LuxASR

Automatic Speech Recognition for Luxembourgish

Use LuxASR to transcribe Luxembourgish speech to text. Either upload an audio/video file or use the microphone to record your speech, then hit Transcribe! LuxASR is fast: It can transcribe up to 170 words per second. Try the examples. LuxASR is also available as a smartphone app on App Store and Google Play.
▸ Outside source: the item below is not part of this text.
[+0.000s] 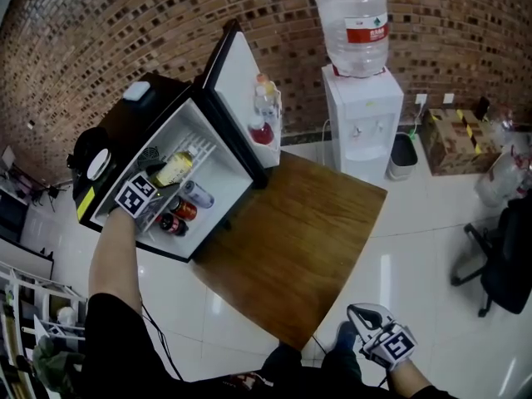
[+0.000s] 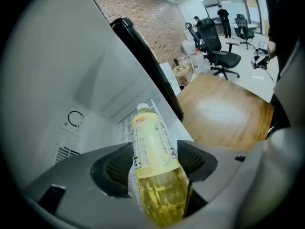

Drag & Drop your audio/video file here
or click to browse (max 500 MB; supported: wav, mp3, mp2, m4a, mp4, mov, qta, ogg, webm, wmv or wmav2)

Audio Language

Diarization

Speakers

Output Format

SRT line length

Translation

Prompt

Queue: –

ETA:

With this interface, we are giving access to our most performant tool for automatic speech recognition of Luxembourgish (speech-to-text). It has been trained on 150+ hours of carefully controlled pairs of audio and transcription snippets and is achieving a word error rate below 10%, i.e. 10 errors per 100 running words (punctuation and capitalization included). We are providing this tool to facilitate the transcription of Luxembourgish audio recordings into written text for research purposes, but also for general public use.

Available options

The input form offers audio language selection (Luxembourgish or German), a diarization switch, an optional number of speakers field to guide diarization, and an optional prompt to improve spelling of names, brands, and technical terms (keep under 900 characters). For output, the web interface supports Text (enriched text, downloadable as TXT/DOCX), Word DOCX, Subtitles (SRT), Subtitles (VTT), MAXQDA transcript, Praat TextGrid, Praat TextGrid aligned (based on WhisperX hybrid alignment and MFA forced alignment for Luxembourgish), and JSON. When srt or vtt is selected, you can also set subtitle line length. These files can be downloaded through the link below the transcription. The recognition duration takes up to 5% of the audio file’s duration (e.g., 3 minutes for 60 minutes of audio). Once the recognition process has started, an estimated time and a timer will be displayed to keep track of the progress.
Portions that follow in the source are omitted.